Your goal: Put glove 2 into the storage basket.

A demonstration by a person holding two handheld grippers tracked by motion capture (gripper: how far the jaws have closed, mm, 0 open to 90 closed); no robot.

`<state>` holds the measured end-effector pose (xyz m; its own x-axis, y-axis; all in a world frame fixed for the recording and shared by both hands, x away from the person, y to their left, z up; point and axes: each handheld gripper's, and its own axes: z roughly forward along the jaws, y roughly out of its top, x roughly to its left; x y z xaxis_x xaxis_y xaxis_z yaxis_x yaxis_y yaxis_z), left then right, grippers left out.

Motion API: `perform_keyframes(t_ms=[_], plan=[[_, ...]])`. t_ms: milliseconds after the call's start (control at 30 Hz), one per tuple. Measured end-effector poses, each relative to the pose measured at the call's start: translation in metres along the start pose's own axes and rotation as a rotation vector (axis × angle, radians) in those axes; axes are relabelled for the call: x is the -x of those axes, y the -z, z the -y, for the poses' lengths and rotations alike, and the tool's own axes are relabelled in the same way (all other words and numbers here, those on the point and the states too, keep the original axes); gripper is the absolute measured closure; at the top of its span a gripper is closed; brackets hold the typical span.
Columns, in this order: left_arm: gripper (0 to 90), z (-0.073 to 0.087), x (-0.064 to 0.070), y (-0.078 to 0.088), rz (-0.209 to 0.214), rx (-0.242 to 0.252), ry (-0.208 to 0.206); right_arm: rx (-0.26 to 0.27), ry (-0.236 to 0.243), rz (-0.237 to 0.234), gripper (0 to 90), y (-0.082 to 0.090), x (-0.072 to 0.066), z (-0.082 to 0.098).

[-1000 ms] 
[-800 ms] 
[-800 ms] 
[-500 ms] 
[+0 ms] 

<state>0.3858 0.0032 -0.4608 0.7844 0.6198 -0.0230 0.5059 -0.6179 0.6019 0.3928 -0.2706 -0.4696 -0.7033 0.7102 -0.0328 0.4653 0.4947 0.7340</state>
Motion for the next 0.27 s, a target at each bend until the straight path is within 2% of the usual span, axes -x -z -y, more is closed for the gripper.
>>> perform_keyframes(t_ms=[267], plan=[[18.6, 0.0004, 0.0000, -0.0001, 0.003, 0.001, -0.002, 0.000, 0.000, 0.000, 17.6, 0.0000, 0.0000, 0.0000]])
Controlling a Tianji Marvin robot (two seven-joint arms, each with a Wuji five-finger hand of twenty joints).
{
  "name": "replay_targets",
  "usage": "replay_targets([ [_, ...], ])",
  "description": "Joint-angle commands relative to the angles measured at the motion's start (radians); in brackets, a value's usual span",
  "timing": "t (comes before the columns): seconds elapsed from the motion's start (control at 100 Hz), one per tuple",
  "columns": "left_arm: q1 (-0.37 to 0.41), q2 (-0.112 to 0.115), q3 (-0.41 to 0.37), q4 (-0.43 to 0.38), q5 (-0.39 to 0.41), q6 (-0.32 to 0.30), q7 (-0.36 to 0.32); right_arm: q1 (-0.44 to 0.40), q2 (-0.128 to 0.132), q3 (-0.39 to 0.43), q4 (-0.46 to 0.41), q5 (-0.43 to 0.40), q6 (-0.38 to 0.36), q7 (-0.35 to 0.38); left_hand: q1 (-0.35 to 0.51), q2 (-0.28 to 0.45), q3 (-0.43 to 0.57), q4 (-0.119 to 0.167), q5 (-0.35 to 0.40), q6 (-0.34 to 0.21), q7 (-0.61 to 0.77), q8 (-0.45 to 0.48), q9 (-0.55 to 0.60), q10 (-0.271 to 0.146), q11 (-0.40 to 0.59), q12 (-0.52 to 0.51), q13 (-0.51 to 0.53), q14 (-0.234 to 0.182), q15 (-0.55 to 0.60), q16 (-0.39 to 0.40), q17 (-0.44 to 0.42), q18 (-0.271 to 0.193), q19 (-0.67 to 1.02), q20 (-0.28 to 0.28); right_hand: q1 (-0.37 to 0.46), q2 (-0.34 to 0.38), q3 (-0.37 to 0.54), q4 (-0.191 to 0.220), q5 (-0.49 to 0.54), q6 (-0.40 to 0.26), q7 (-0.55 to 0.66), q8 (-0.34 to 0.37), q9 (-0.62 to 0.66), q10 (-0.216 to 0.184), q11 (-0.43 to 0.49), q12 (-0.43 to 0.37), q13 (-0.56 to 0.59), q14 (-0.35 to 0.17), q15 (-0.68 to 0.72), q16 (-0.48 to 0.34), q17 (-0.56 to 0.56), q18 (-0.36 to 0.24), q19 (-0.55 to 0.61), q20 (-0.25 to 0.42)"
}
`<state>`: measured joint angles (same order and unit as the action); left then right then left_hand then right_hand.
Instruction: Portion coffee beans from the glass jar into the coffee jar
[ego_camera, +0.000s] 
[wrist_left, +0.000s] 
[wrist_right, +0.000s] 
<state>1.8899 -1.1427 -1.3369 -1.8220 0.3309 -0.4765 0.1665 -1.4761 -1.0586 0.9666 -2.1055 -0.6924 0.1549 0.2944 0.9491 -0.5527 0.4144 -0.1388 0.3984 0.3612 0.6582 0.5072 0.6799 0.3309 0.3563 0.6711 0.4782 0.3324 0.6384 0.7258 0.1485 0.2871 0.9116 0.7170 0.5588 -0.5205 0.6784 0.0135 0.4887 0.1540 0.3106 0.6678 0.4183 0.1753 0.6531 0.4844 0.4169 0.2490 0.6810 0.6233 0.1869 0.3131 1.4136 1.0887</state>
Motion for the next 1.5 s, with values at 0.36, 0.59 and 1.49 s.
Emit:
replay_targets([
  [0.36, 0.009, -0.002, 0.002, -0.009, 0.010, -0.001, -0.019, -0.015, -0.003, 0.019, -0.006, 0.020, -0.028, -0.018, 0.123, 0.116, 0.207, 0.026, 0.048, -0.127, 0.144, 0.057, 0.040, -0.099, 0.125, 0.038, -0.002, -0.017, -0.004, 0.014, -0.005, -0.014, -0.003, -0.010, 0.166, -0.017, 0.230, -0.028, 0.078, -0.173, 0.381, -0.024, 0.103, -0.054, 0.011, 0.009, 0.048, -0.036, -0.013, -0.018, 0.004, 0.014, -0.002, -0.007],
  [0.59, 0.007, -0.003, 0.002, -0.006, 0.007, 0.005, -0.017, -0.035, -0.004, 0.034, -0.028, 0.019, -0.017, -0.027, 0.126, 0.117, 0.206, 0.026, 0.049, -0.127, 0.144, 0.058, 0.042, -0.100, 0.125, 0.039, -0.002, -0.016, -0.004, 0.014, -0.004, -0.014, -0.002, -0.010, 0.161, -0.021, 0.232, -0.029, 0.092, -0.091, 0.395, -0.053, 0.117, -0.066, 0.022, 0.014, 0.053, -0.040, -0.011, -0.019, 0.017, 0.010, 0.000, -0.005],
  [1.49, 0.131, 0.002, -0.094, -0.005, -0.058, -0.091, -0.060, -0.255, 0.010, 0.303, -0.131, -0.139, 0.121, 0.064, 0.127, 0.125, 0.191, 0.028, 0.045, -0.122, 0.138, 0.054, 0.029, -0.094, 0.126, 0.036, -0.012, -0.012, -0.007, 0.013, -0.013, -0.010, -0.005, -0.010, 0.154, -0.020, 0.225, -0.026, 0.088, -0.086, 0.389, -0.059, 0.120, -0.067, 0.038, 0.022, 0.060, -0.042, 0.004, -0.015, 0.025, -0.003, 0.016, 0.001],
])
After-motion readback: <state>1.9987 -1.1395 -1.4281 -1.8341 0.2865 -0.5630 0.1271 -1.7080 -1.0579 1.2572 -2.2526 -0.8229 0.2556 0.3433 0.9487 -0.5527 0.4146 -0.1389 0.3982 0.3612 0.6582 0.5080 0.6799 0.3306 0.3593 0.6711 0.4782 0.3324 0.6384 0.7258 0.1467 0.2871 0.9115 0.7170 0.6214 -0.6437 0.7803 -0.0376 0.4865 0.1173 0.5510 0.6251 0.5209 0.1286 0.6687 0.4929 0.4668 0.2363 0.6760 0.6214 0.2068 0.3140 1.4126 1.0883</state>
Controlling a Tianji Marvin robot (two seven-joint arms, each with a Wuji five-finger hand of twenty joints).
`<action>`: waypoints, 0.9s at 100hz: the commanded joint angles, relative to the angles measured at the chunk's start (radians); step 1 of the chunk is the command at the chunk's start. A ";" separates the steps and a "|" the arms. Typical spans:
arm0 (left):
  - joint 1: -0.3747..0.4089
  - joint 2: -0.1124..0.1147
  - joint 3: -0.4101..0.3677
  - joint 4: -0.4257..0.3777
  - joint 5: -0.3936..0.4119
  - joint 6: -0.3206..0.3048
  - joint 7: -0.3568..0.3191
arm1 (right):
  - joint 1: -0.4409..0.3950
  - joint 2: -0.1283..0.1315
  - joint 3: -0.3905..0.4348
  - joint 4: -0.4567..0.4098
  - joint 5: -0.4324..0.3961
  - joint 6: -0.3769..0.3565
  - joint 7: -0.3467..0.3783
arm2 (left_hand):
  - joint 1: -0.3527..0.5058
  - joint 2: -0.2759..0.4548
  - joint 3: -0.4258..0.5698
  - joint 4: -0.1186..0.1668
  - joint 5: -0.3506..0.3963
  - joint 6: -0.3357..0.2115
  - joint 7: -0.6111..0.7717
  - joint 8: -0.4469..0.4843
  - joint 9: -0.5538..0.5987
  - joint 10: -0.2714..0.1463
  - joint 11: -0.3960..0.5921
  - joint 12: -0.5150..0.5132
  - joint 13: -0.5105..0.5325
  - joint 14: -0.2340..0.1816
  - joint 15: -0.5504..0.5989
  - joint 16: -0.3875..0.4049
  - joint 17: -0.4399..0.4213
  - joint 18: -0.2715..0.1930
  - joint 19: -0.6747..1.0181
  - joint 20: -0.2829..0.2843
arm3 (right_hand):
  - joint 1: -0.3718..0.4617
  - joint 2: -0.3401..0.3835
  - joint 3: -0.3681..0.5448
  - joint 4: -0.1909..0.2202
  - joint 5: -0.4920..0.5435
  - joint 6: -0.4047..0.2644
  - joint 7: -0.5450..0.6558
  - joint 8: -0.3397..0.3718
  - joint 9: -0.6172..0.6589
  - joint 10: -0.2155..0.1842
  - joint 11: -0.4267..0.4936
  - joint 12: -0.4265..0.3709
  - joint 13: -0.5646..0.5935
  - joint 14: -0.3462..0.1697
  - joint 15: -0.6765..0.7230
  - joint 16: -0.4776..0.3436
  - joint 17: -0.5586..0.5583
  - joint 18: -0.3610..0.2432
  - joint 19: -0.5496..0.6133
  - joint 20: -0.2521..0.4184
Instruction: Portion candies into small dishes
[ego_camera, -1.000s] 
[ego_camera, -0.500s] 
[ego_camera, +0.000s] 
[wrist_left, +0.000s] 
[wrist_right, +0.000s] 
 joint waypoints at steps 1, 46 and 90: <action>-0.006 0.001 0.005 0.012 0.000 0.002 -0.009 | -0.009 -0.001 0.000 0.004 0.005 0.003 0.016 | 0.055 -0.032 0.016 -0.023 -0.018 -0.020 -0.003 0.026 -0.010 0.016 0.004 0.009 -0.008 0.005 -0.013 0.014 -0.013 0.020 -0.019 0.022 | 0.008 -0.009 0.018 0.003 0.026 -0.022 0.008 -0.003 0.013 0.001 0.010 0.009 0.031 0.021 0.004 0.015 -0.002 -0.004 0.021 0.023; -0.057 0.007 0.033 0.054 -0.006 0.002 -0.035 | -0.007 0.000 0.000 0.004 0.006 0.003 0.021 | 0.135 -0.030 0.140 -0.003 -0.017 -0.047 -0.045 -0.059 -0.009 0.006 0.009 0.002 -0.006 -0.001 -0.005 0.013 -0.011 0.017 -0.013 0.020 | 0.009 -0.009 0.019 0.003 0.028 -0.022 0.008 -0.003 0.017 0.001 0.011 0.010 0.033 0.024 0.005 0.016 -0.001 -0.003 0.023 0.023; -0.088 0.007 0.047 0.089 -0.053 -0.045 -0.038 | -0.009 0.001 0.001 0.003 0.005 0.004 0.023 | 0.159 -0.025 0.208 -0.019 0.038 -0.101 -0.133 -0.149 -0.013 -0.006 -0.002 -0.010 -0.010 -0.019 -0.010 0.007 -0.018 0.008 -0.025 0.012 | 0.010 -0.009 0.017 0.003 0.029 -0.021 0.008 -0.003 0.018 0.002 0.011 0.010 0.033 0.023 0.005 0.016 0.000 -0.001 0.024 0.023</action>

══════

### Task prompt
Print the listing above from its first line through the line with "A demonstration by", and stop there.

### Solution to the problem
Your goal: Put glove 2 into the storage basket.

A demonstration by a person holding two handheld grippers tracked by motion capture (gripper: how far the jaws have closed, mm, 0 open to 90 closed); no robot.

With that, the exercise is done.